> _Task prompt_:
Look through the records below for lines containing the string "aluminium", and report how many there are, nothing else.

> _Provided records_:

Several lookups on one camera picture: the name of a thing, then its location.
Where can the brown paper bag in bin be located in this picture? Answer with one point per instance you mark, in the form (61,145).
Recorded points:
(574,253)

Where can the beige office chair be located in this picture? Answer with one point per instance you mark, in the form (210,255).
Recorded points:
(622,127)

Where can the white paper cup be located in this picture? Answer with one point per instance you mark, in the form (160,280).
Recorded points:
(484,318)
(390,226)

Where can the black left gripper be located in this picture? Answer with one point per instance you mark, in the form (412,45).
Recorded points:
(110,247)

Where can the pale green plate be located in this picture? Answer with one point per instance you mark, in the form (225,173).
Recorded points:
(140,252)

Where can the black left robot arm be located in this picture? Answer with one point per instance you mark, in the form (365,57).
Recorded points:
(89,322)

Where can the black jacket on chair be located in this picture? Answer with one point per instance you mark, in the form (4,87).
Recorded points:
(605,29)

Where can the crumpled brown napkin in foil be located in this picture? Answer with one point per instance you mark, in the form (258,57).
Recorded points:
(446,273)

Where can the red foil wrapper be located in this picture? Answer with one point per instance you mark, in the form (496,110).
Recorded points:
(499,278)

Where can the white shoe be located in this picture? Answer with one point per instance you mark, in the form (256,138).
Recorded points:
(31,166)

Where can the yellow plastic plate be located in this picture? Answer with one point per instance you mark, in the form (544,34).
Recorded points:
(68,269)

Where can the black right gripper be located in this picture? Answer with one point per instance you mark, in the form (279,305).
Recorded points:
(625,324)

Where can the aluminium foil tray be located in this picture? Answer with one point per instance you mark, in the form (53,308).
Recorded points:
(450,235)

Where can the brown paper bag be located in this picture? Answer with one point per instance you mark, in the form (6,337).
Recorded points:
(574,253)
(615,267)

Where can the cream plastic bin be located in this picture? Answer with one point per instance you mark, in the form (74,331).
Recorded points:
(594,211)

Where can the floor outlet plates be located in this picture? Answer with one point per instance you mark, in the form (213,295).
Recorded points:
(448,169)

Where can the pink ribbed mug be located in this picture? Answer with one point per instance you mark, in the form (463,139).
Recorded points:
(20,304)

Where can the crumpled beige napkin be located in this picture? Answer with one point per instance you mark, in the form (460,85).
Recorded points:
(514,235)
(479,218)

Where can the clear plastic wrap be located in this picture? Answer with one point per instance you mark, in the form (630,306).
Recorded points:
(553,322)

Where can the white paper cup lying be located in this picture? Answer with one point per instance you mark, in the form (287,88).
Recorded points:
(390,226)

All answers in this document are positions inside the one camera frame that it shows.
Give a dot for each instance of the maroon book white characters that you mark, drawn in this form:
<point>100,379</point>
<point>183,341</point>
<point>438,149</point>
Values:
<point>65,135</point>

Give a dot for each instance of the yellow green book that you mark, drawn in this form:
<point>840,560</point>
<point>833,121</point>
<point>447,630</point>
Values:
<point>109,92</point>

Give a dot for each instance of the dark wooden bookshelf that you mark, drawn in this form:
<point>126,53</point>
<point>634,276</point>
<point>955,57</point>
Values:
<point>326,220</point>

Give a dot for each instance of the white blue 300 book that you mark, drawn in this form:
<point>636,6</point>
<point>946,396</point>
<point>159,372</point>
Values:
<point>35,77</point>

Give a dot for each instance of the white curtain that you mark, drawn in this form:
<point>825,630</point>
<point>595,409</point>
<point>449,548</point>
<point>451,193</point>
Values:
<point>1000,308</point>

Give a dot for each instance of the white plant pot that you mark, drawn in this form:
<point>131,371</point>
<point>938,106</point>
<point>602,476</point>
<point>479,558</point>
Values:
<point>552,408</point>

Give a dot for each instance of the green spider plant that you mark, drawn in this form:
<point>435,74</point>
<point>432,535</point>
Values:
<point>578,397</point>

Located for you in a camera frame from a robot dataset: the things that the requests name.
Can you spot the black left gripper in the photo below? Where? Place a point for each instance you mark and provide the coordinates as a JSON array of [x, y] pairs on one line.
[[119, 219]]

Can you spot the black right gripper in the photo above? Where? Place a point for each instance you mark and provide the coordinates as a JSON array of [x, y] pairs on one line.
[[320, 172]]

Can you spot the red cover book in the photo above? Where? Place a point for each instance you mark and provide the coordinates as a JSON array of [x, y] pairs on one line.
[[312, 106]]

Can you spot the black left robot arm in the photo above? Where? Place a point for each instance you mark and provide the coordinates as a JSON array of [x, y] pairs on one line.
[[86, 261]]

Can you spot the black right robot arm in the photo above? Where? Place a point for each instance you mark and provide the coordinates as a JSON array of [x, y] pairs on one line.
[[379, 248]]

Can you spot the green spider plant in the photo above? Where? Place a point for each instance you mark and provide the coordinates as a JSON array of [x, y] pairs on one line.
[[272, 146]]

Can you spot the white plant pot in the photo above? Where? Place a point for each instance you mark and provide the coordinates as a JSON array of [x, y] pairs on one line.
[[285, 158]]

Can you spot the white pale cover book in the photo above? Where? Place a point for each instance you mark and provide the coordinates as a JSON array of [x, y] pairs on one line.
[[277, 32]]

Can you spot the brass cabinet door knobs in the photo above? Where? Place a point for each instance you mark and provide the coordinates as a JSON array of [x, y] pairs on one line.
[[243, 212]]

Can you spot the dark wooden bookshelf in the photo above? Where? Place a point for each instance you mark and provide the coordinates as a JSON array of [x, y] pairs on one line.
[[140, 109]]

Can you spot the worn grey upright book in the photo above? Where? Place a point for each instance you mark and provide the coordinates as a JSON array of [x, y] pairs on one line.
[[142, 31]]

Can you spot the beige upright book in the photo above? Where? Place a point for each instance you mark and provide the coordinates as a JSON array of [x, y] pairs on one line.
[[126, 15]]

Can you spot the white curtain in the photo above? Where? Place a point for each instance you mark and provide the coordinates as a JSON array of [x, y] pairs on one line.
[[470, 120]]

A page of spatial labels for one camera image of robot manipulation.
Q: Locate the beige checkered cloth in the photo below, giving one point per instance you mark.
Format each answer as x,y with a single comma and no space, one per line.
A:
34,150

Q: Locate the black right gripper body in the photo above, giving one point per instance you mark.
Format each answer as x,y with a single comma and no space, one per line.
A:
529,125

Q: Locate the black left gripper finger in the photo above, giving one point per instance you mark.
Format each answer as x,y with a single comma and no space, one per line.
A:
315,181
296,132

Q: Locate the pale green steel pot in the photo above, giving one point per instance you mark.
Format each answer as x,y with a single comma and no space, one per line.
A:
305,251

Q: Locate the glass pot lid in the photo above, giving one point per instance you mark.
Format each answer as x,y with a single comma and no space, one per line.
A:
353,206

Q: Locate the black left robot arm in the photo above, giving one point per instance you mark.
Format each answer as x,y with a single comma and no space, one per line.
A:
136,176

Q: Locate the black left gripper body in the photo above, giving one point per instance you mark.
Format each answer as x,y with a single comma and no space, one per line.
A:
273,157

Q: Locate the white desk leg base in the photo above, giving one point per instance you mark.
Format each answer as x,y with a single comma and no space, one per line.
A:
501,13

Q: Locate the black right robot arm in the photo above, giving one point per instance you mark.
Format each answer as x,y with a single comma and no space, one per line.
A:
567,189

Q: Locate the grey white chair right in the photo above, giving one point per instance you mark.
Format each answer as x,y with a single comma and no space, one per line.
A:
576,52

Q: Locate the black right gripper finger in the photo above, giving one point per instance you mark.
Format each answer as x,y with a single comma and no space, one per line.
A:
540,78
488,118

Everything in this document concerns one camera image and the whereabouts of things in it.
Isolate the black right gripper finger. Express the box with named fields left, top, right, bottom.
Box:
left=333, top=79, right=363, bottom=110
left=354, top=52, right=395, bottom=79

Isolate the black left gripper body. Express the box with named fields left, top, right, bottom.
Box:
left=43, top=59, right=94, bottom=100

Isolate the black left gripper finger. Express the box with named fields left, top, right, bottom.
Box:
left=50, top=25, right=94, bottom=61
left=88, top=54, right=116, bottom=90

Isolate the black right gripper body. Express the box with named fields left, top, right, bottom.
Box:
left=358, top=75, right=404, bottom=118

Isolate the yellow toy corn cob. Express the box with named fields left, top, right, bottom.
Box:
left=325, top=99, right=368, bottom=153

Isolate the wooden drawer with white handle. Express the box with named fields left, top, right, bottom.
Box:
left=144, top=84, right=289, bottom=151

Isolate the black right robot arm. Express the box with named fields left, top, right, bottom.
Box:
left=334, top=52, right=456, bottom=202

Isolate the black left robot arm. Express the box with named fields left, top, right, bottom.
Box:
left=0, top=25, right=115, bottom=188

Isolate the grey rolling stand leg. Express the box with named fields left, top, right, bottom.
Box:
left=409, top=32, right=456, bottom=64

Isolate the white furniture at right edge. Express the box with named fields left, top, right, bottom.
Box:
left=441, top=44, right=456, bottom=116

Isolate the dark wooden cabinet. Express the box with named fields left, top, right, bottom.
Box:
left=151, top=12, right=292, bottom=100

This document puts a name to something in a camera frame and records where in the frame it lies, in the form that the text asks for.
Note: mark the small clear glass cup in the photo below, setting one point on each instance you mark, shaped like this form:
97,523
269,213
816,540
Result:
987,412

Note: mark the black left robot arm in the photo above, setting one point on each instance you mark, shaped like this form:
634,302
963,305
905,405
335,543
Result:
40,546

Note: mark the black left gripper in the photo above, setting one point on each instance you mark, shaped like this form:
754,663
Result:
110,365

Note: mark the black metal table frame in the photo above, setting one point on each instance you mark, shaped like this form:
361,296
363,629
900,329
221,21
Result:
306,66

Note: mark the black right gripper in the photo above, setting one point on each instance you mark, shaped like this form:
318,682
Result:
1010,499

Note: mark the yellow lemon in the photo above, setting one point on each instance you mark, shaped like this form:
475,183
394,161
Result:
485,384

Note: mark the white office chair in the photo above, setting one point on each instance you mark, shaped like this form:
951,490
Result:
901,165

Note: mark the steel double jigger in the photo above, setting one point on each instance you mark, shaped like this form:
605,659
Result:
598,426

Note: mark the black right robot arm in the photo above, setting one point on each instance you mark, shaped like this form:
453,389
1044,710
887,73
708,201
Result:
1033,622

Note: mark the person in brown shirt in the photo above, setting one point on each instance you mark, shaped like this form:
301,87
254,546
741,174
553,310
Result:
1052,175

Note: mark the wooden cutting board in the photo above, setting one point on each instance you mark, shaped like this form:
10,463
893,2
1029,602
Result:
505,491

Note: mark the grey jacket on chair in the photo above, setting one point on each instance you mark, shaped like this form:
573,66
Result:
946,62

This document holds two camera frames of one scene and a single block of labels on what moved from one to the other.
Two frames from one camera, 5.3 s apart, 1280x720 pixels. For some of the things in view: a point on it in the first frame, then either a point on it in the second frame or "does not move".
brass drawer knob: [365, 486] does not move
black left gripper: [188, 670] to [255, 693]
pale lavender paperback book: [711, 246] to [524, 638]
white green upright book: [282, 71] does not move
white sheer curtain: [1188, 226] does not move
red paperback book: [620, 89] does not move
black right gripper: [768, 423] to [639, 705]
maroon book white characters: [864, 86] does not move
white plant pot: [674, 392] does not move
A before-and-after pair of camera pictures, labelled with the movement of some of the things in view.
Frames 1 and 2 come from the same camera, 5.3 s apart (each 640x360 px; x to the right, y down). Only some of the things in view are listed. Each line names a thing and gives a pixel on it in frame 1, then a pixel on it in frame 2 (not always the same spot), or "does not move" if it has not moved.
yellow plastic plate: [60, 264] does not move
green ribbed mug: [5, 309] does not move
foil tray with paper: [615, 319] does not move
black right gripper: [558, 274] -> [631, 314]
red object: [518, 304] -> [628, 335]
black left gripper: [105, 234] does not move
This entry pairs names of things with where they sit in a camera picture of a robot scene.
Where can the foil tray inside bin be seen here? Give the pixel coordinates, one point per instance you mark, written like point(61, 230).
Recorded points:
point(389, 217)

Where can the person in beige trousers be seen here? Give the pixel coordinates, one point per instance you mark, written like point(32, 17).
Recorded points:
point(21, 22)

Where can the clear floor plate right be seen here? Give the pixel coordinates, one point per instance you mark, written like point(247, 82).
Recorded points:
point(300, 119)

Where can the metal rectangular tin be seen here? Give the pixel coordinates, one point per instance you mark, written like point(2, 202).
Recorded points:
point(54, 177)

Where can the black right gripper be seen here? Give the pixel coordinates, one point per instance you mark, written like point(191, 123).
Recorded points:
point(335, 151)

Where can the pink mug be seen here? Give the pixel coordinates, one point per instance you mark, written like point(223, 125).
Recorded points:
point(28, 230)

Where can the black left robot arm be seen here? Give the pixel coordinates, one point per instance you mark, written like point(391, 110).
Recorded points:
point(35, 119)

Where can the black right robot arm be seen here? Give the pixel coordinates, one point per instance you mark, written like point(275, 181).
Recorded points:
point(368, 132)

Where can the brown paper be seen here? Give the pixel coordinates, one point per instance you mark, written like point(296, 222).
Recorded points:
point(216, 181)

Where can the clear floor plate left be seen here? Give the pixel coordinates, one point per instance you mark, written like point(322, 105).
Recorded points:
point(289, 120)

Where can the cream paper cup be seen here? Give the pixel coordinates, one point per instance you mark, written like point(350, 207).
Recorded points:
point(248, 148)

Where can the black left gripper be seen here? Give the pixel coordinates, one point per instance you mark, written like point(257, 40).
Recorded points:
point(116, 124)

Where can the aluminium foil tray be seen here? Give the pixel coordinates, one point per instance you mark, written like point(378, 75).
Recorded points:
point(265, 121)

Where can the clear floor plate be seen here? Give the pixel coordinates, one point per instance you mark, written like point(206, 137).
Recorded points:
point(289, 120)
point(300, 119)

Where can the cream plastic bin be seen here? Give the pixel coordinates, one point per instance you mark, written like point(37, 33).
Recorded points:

> _Completed exercise_:
2